Hou J, Wang F, Kong P, Yu PK, Wang H, Han W - PLoS ONE (2015)

Bottom Line: Despite the completion of numerous experimental studies on RAR, the underlying mechanism has remained unclear.In this study, we aimed to have a comprehensive investigation on the RAR induced in the AG01522 human fibroblasts first exposed to 5 cGy (priming dose) and then followed by 2 Gy (challenge dose) of X-ray through comparisons to those cells that had only received a single 2 Gy dose.We conclude that RAR benefits from the alarm mechanisms triggered by a low-dose priming radation dose.

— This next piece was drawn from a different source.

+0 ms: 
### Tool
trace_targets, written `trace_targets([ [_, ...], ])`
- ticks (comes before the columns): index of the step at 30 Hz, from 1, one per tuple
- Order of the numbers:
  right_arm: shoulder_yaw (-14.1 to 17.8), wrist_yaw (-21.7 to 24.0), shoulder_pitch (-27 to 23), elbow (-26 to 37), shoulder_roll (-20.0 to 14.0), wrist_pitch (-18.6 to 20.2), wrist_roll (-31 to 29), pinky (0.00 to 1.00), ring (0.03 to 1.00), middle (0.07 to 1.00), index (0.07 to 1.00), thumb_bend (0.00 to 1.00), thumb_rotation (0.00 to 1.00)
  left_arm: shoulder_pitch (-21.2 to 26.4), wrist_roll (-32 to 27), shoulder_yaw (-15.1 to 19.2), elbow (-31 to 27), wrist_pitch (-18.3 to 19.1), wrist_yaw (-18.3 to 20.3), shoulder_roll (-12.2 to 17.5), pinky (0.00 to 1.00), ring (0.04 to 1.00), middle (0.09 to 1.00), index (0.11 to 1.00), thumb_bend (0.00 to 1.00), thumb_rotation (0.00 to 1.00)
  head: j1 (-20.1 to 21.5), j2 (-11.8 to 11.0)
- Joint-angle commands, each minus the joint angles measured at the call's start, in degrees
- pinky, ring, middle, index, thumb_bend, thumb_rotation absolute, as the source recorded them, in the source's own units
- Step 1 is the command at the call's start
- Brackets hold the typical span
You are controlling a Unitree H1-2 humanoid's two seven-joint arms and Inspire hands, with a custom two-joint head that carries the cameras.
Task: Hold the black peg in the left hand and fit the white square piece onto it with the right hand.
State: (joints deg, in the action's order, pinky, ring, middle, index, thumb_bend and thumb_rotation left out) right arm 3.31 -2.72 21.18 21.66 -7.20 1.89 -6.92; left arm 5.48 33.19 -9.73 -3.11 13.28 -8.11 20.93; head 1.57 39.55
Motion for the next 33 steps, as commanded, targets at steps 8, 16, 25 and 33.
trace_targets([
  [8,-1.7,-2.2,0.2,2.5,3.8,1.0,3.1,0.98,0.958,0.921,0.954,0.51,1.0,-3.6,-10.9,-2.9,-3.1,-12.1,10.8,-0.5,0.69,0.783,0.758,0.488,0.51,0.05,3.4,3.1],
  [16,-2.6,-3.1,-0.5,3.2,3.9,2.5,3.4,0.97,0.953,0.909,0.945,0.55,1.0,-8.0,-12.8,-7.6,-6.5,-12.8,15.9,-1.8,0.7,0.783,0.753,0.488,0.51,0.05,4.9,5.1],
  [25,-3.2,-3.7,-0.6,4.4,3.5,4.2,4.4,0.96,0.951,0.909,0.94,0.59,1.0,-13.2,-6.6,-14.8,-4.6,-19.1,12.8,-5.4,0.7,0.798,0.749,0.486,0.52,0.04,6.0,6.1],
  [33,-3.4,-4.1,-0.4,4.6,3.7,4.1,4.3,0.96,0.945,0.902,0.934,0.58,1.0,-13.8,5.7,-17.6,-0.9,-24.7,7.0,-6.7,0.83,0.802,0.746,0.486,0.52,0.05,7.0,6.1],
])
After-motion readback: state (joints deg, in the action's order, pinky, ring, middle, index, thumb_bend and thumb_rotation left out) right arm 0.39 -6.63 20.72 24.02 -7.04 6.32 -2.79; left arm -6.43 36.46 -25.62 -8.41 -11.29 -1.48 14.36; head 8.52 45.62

View Article: PubMed Central - PubMed

Affiliation: Center of Medical Physics and Technology, Hefei Institutes of Physical Science, Chinese Academy of Sciences, Hefei, China.

ABSTRACT
Radioadaptive response (RAR) in mammalian cells refers to the phenomenon where a low-dose ionizing irradiation alters the gene expression profiles, and protects the cells from the detrimental effects of a subsequent high dose exposure. Despite the completion of numerous experimental studies on RAR, the underlying mechanism has remained unclear. In this study, we aimed to have a comprehensive investigation on the RAR induced in the AG01522 human fibroblasts first exposed to 5 cGy (priming dose) and then followed by 2 Gy (challenge dose) of X-ray through comparisons to those cells that had only received a single 2 Gy dose. We studied how the priming dose affected the expression of gene transcripts, and to identify transcripts or pathways that were associated with the reduced chromosomal damages (in terms of the number of micronuclei) after application of the challenging dose. Through the mRNA and microRNA microarray analyses, the transcriptome alteration in AG01522 cells was examined, and the significantly altered genes were identified for different irradiation procedures using bioinformatics approaches. We observed that a low-dose X-ray exposure produced an alert, triggering and altering cellular responses to defend against subsequent high dose-induced damages, and accelerating the cell repair process. Moreover, the p53 signaling pathway was found to play critial roles in regulating DNA damage responses at the early stage after application of the challenging dose, particularly in the RAR group. Furthermore, microRNA analyses also revealed that cell communication and intercellular signaling transduction played important roles after low-dose irradiation. We conclude that RAR benefits from the alarm mechanisms triggered by a low-dose priming radation dose.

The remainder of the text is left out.